On connaît tous quelqu’un.e – ou serait-ce nous ? – qui part pour se retrouver : retrouver qui l’on est, retrouver qui l’on aime ou simplement retrouver le goût du lien. Laurent dans le vent réalisé par Anton Balekdjian, Léo Couture et Mattéo Eustachon présenté par l’ACID à Cannes, suit le parcours discret de Laurent, qui s’installe sans but précis dans un village en hauteur, une station de ski hors-saison.
Les premières images marquent les esprits d’un envol : des jambes, suspendues dans le vide, qui survolent des champs. Parle-t-on de liberté ou de perte de contrôle ? Puis, l’arrivée de Laurent (Baptiste Perusat) dans l’appartement de sa sœur, face aux montagnes enneigées, pose le décor : des échanges troublants ponctués de silences et d’une retenue étrange. Le duo entre Baptise Perusat, arborant des regards de timidité, et Béatrice Dalle, avec sa voix rauque et ses yeux pleins de malice, incarnent déjà cette étrangeté tendre qui plane sur tout le film.

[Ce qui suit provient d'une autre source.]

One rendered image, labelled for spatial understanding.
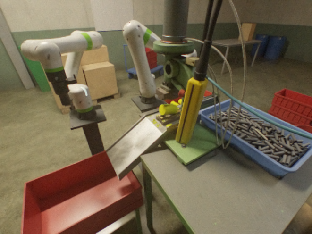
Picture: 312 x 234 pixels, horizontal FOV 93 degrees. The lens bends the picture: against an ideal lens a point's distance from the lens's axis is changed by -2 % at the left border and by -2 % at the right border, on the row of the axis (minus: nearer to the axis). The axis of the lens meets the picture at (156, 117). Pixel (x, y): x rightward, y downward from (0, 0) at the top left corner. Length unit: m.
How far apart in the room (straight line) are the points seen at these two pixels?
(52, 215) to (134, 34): 1.25
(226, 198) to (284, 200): 0.24
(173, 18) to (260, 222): 0.91
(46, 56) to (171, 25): 0.60
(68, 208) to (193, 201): 0.86
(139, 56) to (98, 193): 1.00
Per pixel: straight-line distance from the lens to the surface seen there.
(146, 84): 1.14
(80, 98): 1.22
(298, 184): 1.01
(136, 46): 1.08
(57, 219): 1.29
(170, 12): 0.81
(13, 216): 2.21
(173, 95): 0.91
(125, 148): 1.02
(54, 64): 0.94
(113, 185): 1.28
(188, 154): 0.83
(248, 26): 6.32
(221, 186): 0.81
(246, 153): 0.97
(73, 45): 1.15
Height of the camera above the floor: 1.60
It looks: 34 degrees down
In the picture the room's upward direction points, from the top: straight up
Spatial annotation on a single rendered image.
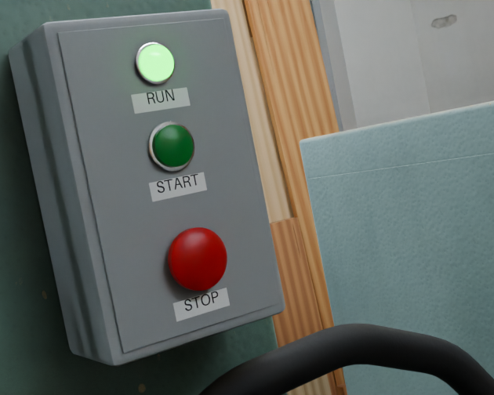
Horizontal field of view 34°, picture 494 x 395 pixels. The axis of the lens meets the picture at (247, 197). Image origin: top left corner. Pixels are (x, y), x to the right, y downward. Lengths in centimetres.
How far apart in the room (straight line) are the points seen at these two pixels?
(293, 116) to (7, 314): 187
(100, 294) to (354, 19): 235
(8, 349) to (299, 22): 200
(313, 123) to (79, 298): 193
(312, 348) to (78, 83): 19
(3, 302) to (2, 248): 3
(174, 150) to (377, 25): 238
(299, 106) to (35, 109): 190
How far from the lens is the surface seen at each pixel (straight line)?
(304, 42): 234
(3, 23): 44
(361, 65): 266
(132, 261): 38
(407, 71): 280
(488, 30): 269
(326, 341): 46
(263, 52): 224
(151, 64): 38
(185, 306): 39
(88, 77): 38
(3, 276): 42
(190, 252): 38
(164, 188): 38
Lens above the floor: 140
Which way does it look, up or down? 3 degrees down
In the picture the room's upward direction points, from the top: 11 degrees counter-clockwise
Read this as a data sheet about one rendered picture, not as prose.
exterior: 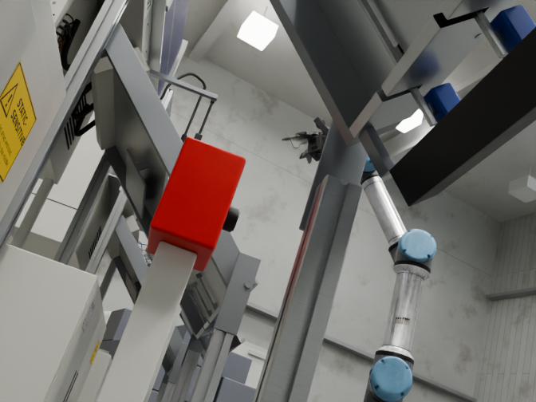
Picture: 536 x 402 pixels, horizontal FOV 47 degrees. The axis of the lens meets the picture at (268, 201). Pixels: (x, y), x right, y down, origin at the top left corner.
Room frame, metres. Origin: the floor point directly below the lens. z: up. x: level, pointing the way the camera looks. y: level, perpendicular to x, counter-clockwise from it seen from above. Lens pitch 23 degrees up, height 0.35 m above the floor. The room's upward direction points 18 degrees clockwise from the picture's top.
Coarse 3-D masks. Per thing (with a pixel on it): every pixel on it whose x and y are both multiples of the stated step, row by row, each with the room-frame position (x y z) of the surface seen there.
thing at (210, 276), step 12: (192, 276) 1.79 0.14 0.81; (204, 276) 1.64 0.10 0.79; (216, 276) 1.52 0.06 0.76; (192, 288) 1.87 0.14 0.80; (216, 288) 1.58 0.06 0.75; (192, 300) 1.97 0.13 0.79; (204, 300) 1.80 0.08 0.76; (216, 300) 1.65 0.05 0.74; (204, 312) 1.88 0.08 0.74; (204, 324) 1.97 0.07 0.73
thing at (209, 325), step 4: (256, 280) 1.32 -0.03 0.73; (256, 284) 1.33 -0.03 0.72; (252, 288) 1.36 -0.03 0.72; (220, 304) 1.44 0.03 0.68; (216, 312) 1.53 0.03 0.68; (212, 316) 1.59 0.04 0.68; (216, 316) 1.57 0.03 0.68; (208, 320) 1.67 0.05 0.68; (212, 320) 1.62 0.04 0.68; (208, 324) 1.69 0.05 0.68; (212, 324) 1.73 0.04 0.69; (204, 328) 1.78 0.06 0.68; (208, 328) 1.79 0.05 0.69; (212, 328) 1.86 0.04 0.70; (200, 332) 1.87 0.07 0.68; (204, 332) 1.86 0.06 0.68; (208, 332) 1.93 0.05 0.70; (196, 336) 1.97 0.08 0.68; (200, 336) 1.93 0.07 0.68
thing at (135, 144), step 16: (128, 112) 1.53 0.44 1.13; (128, 128) 1.62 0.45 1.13; (128, 144) 1.73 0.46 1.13; (144, 144) 1.54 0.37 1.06; (128, 160) 1.64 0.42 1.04; (144, 160) 1.63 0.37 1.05; (128, 176) 1.76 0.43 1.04; (144, 176) 1.74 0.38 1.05; (160, 176) 1.55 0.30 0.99; (128, 192) 1.89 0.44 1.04; (144, 192) 1.67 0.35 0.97; (160, 192) 1.64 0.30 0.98
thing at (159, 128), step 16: (112, 48) 1.26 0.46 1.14; (128, 48) 1.26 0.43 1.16; (112, 64) 1.26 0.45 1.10; (128, 64) 1.26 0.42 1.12; (128, 80) 1.26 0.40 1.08; (144, 80) 1.27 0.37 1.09; (128, 96) 1.27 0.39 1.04; (144, 96) 1.27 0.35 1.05; (144, 112) 1.27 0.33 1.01; (160, 112) 1.27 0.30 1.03; (144, 128) 1.29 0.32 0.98; (160, 128) 1.27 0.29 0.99; (160, 144) 1.28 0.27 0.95; (176, 144) 1.28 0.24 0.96; (160, 160) 1.29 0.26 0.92; (224, 240) 1.30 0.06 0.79; (224, 256) 1.30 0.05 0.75; (224, 272) 1.30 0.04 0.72
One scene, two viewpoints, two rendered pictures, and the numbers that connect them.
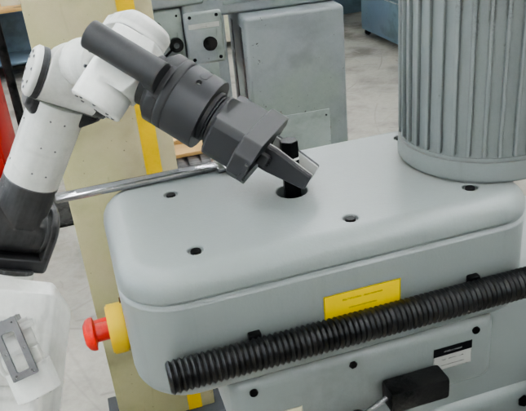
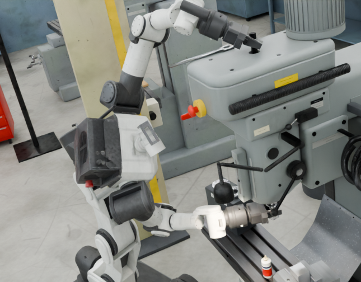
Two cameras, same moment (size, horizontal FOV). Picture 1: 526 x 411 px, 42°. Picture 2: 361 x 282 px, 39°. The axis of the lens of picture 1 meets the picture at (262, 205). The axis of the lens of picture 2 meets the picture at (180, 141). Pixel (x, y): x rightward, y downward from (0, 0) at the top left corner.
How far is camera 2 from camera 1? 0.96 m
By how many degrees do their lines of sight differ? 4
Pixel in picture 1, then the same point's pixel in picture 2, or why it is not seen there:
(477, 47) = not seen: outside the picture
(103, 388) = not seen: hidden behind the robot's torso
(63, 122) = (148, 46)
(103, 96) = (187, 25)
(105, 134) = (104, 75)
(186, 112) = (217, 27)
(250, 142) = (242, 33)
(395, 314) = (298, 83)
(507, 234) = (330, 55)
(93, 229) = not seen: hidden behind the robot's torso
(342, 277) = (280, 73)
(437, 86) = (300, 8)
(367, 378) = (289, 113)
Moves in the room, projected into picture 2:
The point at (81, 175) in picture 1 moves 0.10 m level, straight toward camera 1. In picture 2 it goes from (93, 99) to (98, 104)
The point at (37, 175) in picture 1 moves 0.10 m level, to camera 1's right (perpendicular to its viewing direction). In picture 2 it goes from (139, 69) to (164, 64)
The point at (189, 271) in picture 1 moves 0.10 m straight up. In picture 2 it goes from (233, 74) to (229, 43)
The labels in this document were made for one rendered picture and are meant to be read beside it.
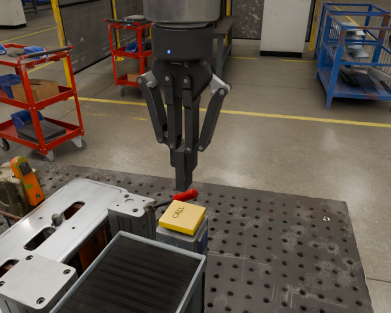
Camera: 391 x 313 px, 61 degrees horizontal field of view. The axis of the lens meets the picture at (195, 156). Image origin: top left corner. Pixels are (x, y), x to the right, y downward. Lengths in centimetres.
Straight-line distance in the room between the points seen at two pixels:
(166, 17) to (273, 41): 637
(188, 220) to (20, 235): 43
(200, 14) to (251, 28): 716
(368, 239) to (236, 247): 142
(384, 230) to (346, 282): 145
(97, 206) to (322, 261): 71
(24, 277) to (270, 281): 71
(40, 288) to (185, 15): 42
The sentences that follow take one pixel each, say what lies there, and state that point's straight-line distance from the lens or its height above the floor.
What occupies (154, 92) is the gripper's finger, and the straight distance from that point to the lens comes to 46.
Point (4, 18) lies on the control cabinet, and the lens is 1096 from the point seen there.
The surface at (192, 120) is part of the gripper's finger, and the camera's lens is 44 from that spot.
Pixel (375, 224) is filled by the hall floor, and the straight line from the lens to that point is 258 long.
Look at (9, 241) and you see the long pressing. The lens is 83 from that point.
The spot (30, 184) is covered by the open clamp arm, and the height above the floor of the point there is 104.
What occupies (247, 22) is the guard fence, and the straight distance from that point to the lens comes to 753.
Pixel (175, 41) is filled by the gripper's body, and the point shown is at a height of 144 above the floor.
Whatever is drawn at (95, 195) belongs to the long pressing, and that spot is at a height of 100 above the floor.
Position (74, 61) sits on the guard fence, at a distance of 526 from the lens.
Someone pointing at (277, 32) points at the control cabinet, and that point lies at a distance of 671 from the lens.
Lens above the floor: 151
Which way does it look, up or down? 30 degrees down
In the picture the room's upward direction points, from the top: straight up
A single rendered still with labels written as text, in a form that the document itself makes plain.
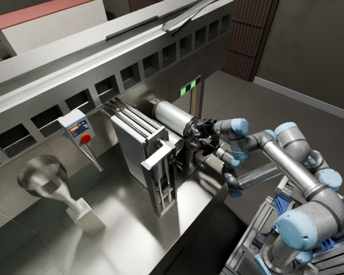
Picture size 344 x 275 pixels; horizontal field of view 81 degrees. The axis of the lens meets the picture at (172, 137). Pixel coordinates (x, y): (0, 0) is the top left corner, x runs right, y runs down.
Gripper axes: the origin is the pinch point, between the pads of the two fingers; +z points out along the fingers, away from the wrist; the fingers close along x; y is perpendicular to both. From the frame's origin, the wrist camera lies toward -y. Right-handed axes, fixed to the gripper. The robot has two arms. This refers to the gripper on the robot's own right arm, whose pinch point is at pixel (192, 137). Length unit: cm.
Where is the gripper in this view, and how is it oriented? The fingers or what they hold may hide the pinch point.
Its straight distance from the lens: 137.1
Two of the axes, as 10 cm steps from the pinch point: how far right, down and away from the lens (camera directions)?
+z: -7.3, -5.0, 4.6
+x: -6.8, 5.7, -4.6
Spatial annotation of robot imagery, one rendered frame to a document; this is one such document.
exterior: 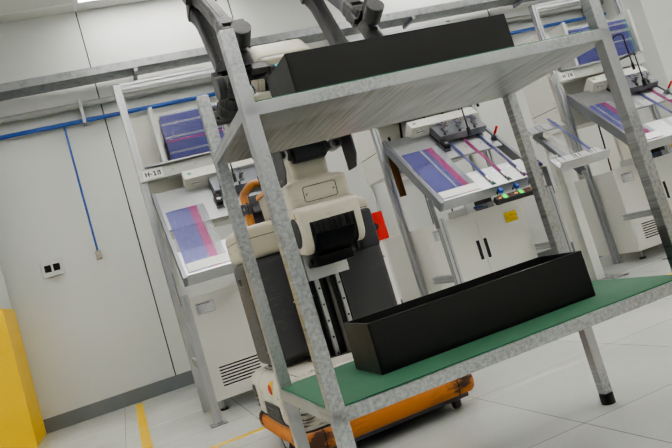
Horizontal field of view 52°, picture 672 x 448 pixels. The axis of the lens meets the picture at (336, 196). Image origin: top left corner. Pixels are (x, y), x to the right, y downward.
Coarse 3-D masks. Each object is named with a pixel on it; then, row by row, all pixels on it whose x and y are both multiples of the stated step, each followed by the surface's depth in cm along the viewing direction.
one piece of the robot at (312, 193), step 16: (256, 96) 231; (288, 160) 233; (320, 160) 238; (288, 176) 240; (304, 176) 236; (320, 176) 235; (336, 176) 236; (288, 192) 231; (304, 192) 231; (320, 192) 233; (336, 192) 235; (288, 208) 234; (304, 208) 227; (320, 208) 228; (336, 208) 230; (352, 208) 232; (304, 224) 226; (304, 240) 227
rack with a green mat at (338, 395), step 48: (528, 48) 153; (576, 48) 161; (240, 96) 131; (288, 96) 134; (336, 96) 137; (384, 96) 150; (432, 96) 167; (480, 96) 188; (624, 96) 159; (240, 144) 155; (288, 144) 173; (528, 144) 198; (240, 240) 169; (288, 240) 129; (624, 288) 162; (528, 336) 141; (288, 384) 167; (336, 384) 128; (384, 384) 135; (432, 384) 133; (336, 432) 126
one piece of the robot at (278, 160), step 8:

Que faire quand on est seul dans un endroit pareil ? Le long-métrage suit Laurent dans ses dérives, souvent nocturnes : balades forestières, promenades sur les chemins désertées du village, routes de montagne à moto. Et, sans qu’on ne s’en rende compte, on rit. On s’attache, éprouvant pour Laurent une tendresse et une empathie sincère. Car derrière son allure un peu fragile, paumée, se révèle une assurance tranquille et une sincérité désarmante.
Chacune de ses errances, loin d’être vaines, dessinent peu à peu une trajectoire claire : celle du lien. Loin du tumulte des saisons touristiques, le village vit au rythme de ses habitants et de leurs habitudes. Et Laurent, presque malgré lui, se lie et se mêle avec eux. L’amitié, l’amour et le désir dépassent le genre et les âges, le menant à des rencontres chacune plus singulières les unes que les autres. Il croise alors une vieille femme en robe de chambre prête à en finir (Monique Crespin), un photographe marseillais qui rêvait d’être danseur (Djanis Bouzyani), une mère célibataire ancienne hippie (Béatrice Dalle) et son fils ultra fan des Vikings (Thomas Daloz)… Autant de portraits décalés et touchants de personnages explorant leurs rêves et leurs idéaux. Le ton, toujours juste, oscille entre ironie légère et tendresse, sans jamais tomber dans la caricature ou dans la comédie sociale.
Lorsqu’à Noël, il rentre voir sa sœur (Suzanne De Baecque), on découvre Laurent moins à l’aise, plus en retrait. La scène du petit déjeuner, où résonne Desaparecido de Manu Chao, comme un au revoir silencieux, ponctue le film d’une émotion certaine. Car il y a ceux qui partent, ceux qui disparaissent et ceux qui restent.
On lui a dit qu’en enterrant quelqu’un du village, on devenait véritablement l’un de ses habitants. Ainsi quand il revient du cimetière, ce regard échangé avec une chèvre magique, ultime geste poétique, nous laissent avec un sentiment paisible et une certitude tranquille. Laurent a trouvé sa place, dans le vent, au creux d’un lien tissé patiemment et simplement.